The time when Africa was 'infested' by Stanley was Morris's own time, as Stanley's last expedition was in progress as Morris was setting to write his romance. The first expedition, in the early 1870s, had let to his 'relieving' Dr Livingstone, and was funded by the New York Herald -- this led to the publication of How I Found Livingstone (1872). He then, as war correspondent for the New York Herald, covered the British expedition in West Africa (Coomassie and Magadala: the Story of Two British Campaigns in Africa, 1873). His second exploratory expedition, in the mid-1870s, funded by both the New York Herald and the Daily Telegraph of London, led to the publication of Through the Dark Continent (1878). He then helped Leopold, King of Belgium, to organise the Congo 'Free' State, which was duly recognised by the Berlin conference of 1884-85, which Stanley attended. His last expedition was organised in support of Emin Pasha, the governor of the southern province of Egypt, and led to his writing In Darkest Africa (1890), published at the same time as News from Nowhere, and leading to the publication in the same year of the famous Salvation Army Book, In Darkest England. Although popular as an adventurer, his brutality aroused considerable antipathy in intellectual and socialist circles.

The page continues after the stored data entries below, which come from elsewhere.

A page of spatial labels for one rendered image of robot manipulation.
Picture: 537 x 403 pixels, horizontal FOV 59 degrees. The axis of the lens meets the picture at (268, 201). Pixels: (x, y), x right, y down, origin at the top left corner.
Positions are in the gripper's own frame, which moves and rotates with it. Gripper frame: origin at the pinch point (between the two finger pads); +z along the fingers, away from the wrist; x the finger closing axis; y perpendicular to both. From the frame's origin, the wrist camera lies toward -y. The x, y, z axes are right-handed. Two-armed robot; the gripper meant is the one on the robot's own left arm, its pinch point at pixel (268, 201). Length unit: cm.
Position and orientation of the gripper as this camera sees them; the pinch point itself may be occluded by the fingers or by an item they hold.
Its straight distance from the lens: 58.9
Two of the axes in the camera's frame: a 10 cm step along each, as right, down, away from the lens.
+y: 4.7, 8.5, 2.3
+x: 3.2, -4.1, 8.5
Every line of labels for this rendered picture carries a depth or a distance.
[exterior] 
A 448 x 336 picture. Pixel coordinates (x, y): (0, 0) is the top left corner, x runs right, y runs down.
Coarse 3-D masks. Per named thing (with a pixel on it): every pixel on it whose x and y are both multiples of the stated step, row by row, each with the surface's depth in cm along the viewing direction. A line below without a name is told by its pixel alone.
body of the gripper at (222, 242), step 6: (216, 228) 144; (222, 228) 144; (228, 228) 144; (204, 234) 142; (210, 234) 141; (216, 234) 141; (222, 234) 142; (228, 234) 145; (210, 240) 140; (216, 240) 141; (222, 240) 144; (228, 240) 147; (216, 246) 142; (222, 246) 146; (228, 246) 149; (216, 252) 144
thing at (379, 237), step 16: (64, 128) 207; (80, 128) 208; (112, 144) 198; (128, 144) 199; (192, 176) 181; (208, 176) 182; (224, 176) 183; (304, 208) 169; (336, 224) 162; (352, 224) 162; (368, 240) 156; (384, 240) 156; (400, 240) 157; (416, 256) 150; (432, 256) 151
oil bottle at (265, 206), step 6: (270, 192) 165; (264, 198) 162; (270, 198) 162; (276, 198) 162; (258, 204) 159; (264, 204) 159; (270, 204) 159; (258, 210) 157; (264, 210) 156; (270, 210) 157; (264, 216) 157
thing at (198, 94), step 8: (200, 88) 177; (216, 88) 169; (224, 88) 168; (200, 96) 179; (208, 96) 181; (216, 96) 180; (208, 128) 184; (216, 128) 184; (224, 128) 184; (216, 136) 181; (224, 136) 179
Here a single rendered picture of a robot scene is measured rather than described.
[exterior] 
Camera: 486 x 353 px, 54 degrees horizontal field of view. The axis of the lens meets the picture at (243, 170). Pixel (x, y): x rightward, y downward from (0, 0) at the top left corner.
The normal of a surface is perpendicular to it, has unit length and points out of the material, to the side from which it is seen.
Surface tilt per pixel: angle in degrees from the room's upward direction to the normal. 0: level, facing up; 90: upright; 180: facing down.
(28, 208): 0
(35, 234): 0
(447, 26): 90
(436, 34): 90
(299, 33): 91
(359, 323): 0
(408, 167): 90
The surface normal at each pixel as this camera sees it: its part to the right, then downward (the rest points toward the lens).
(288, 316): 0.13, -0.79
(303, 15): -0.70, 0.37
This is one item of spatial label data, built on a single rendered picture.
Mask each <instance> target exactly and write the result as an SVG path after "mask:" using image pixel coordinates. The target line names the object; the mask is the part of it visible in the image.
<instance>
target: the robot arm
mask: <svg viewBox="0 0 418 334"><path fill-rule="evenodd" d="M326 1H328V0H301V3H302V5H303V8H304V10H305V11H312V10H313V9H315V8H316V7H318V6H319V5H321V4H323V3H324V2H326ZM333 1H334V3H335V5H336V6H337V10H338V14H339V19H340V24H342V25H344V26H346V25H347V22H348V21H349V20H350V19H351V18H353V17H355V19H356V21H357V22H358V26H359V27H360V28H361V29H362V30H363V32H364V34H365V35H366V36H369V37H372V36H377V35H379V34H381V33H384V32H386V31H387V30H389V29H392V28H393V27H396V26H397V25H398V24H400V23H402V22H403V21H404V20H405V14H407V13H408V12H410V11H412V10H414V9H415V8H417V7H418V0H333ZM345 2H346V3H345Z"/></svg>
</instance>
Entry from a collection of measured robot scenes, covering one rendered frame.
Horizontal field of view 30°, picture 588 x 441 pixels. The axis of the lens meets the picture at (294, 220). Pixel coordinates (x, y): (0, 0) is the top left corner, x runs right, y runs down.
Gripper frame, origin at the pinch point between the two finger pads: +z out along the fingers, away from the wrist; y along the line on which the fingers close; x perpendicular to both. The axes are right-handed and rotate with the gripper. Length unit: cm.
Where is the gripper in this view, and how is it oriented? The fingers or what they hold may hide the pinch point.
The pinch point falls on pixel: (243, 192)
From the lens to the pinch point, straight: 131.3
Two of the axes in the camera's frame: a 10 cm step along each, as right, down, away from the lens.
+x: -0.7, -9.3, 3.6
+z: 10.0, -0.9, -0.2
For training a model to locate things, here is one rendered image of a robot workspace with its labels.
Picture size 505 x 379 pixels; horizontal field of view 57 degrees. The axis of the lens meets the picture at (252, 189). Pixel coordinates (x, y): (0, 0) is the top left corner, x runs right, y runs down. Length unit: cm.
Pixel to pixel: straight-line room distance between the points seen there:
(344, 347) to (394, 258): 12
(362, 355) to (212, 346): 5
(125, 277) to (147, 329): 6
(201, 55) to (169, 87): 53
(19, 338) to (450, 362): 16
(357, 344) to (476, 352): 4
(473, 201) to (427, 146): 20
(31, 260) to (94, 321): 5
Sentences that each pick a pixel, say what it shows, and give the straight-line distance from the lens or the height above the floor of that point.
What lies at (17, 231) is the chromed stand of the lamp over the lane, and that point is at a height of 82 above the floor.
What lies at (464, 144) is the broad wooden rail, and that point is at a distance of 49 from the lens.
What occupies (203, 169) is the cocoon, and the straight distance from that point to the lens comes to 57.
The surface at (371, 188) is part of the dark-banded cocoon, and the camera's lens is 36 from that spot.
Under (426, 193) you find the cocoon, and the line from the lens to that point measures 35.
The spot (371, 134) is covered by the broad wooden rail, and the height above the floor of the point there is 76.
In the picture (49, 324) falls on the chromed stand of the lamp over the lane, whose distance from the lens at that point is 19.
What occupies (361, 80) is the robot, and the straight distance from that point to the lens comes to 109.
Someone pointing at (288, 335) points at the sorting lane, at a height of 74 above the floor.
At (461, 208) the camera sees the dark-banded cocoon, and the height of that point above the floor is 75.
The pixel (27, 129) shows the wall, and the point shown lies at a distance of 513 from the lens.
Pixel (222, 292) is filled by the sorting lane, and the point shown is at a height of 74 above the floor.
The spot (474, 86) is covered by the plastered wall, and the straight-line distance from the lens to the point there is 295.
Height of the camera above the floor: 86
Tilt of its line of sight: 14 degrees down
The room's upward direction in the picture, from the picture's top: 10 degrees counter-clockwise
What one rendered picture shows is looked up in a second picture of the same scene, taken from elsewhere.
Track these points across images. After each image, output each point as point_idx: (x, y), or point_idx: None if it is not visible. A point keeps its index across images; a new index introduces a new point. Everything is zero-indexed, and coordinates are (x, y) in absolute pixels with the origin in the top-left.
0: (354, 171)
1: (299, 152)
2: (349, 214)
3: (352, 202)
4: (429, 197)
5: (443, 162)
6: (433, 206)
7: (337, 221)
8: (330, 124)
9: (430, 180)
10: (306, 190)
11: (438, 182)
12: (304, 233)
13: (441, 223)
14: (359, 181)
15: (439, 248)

Here is an excerpt of a popular magazine of the period (Cassell's Family Magazine, June 1889), giving news of quasi nowhere in Africa, where Stanley is battling against odds, nature and people. Especially people who, when resisting his advance, are said to be 'incorrigibly vindictive'.

In general, a good example of the forcing "of wares on the natives" and the creation of "new wants" leading to "the slavery of hopeless toil" was opium, forced upon the Chinese government by the British, supported by the French, in two wars (1839-1842 and 1860s). This was part of an ongoing debate, as evidenced, inter alia, by a pamphlet published in 1881, purporting to be the work of a Chinese historian written in the year 2881 (The Decline and Fall of the British Empire. Being the History of England between the years 1840-1981. Written for the use of Junior Classes in Schools. By Lang-Tung, professor of history at the Imperial University of Pekin, and tutor to their Imperial Highnesses the Princes Sing and Hang. Translated into the English Language by Yea, Pekin, 2881 A.D., London: F.V. White & Co., 1881, 32 p.).

3. The view of present-day historians
 

After noting that the War Office published a book called Small Wars: Their Principles and Practice, Jan Morris goes on p. 418: "The British armies fought their little wars with a calculated ferocity inconceivable to most patriots at home. During the Afghan frontier campaigns of 1897 no holds were barred: all prisoners were killed (on both sides), many villages were burnt to the ground, nobody who resisted the Raj could expect mercy. 'There is no doubt that we are a very cruel people', Churchill wrote home from the frontier." And p. 484, this passing reference: "Kitchener was dealing with the Mahdi — or, as Sir Walter Besant put it in an article that summer, 'inspiring with a wholesome dread of the British name the death-despising hordes of the Sudan'." [That is in 1898. Walter Besant 1836-1901 was the brother-in-law of Annie Besant, who masterminded the match-girls strike in 1888 and became President of the Indian National Congress in 1917.] See in particular pages 50, 72, 114, for summaries of the main argument.